**YOUR INSTRUCTIONS**
Everything from the line with "(290, 86): 136" to the final line of the records should be reproduced word for word, with both of those lines kept.

**TASK INPUT**

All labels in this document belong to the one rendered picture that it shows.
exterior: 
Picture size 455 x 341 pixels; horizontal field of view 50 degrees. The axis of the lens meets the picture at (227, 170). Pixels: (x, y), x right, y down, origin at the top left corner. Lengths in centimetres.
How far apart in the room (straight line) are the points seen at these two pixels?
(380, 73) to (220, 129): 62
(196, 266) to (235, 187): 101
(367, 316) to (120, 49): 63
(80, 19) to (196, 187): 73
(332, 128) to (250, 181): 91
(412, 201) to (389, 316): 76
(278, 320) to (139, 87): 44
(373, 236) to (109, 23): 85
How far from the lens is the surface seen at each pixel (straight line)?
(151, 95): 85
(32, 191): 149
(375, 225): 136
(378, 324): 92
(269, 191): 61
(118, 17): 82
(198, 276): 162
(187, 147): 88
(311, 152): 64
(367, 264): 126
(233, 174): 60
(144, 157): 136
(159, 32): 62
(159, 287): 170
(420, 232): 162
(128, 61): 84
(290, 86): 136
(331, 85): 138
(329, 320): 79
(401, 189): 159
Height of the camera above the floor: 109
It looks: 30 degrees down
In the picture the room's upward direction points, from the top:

**SOLUTION TO THIS EXERCISE**
(290, 86): 136
(331, 85): 138
(329, 320): 79
(401, 189): 159
Height of the camera above the floor: 109
It looks: 30 degrees down
In the picture the room's upward direction points, from the top:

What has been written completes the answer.